> WHAT IS NEEDED:
Using the listing below, say how many lines have the string "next" in them, giving the number alone.

======== EXTRACTED MATERIAL

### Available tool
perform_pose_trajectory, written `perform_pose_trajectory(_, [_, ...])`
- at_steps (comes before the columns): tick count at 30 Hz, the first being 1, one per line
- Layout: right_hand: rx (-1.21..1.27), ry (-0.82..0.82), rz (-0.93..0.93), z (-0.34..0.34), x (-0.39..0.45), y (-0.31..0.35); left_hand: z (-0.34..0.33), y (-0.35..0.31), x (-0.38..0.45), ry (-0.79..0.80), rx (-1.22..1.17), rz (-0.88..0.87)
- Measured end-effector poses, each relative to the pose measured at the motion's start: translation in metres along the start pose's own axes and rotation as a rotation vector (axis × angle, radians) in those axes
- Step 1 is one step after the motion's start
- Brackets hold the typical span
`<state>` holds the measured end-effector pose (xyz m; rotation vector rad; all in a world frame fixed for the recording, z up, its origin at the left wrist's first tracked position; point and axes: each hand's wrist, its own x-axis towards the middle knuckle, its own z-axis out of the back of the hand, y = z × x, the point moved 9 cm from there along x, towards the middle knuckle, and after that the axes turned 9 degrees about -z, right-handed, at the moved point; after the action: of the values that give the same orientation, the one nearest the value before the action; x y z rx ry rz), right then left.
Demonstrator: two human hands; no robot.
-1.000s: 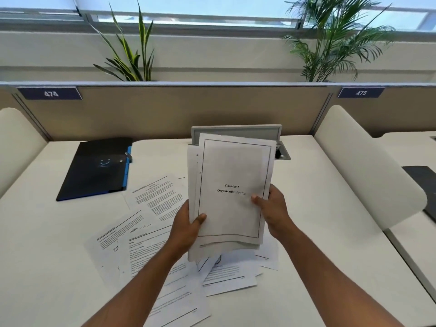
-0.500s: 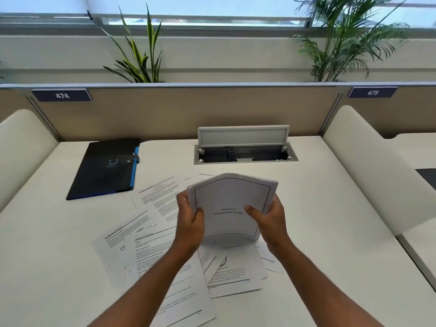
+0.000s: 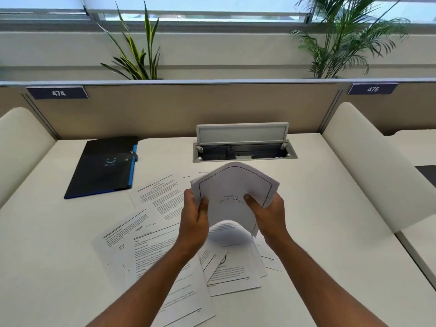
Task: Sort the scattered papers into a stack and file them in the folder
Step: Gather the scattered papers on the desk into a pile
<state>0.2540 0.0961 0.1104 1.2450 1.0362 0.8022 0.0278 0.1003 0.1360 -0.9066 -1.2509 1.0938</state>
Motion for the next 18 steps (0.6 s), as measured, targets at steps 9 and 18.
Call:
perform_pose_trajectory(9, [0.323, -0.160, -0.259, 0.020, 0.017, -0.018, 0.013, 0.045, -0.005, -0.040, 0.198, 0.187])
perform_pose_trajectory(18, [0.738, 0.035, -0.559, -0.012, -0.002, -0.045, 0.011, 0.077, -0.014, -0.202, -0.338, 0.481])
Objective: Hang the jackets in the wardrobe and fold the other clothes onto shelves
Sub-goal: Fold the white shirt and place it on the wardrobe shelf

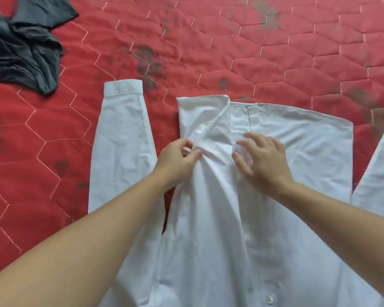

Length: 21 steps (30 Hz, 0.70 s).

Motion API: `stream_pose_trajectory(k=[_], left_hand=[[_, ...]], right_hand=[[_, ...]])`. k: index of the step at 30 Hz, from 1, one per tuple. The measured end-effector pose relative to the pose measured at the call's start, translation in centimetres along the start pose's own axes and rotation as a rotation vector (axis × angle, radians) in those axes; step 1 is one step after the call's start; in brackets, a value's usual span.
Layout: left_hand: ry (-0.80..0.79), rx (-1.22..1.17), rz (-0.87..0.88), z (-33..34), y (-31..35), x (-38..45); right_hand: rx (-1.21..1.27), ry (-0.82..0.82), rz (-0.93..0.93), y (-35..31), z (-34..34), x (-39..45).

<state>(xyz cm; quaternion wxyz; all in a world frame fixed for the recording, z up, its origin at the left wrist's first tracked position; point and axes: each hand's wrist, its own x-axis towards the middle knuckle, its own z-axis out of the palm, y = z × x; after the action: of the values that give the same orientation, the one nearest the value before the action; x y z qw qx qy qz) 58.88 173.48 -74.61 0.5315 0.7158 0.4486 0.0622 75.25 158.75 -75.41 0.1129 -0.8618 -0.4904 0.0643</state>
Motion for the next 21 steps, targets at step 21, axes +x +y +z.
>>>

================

> SOLUTION TO THIS PROBLEM:
2